**Aim of the exercise**
Output only the lines below that start at the line containing "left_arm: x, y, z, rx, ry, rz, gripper" and end at the line containing "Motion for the", with both ends kept.

**Supplied data**
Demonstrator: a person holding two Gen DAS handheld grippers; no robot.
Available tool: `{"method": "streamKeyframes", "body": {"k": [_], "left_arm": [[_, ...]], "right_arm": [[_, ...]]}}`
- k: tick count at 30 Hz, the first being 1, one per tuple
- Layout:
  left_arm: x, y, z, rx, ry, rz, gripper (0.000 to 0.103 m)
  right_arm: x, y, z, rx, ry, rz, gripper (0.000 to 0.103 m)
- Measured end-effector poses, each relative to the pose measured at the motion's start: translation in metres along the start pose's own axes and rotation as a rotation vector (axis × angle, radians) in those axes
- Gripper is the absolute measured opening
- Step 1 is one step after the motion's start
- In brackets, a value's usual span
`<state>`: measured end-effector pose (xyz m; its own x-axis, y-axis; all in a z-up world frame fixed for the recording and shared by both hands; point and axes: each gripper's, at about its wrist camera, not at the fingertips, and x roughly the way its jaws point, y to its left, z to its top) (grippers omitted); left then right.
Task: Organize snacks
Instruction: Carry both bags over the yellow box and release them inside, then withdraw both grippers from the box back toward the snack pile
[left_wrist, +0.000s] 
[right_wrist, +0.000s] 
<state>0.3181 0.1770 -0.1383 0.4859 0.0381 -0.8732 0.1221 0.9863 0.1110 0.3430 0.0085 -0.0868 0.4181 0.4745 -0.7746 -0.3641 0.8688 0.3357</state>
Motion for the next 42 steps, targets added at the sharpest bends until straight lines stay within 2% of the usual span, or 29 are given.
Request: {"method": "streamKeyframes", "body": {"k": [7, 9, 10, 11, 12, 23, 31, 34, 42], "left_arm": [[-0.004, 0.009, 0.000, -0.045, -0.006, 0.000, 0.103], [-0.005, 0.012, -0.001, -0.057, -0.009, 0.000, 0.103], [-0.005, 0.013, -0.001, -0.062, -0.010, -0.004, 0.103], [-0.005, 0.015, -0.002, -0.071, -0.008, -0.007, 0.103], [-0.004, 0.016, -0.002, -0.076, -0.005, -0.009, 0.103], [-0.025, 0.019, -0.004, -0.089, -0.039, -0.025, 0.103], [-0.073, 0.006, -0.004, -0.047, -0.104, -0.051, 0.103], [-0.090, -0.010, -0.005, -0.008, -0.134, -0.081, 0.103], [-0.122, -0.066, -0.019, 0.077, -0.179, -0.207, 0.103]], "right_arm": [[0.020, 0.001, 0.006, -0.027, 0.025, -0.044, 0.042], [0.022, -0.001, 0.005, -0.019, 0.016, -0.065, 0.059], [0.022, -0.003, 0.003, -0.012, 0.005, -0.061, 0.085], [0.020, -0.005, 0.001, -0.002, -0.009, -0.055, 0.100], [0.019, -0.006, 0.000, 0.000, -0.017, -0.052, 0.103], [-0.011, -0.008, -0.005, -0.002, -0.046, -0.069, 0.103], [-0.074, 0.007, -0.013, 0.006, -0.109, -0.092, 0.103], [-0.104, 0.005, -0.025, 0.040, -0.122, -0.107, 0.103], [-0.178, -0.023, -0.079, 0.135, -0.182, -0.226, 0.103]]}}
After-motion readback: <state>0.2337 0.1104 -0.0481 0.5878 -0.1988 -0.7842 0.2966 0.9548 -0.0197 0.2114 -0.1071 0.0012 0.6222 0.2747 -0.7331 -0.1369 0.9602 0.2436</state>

**Expected answer**
  left_arm: x, y, z, rx, ry, rz, gripper (0.000 to 0.103 m)
  right_arm: x, y, z, rx, ry, rz, gripper (0.000 to 0.103 m)
- Measured end-effector poses, each relative to the pose measured at the motion's start: translation in metres along the start pose's own axes and rotation as a rotation vector (axis × angle, radians) in those axes
- Gripper is the absolute measured opening
- Step 1 is one step after the motion's start
- In brackets, a value's usual span
`<state>`: measured end-effector pose (xyz m; its own x-axis, y-axis; all in a z-up world frame fixed for the recording and shared by both hands; point and axes: each gripper's, at about its wrist camera, not at the fingertips, and x roughly the way its jaws point, y to its left, z to its top) (grippers omitted); left then right.
Task: Organize snacks
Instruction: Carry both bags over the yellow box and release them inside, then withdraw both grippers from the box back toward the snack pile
[left_wrist, +0.000s] 
[right_wrist, +0.000s] 
<state>0.3181 0.1770 -0.1383 0.4859 0.0381 -0.8732 0.1221 0.9863 0.1110 0.3430 0.0085 -0.0868 0.4181 0.4745 -0.7746 -0.3641 0.8688 0.3357</state>
Motion for the next 42 steps, targets added at the sharpest bends until straight lines stay within 2% of the usual span, or 29 are given.

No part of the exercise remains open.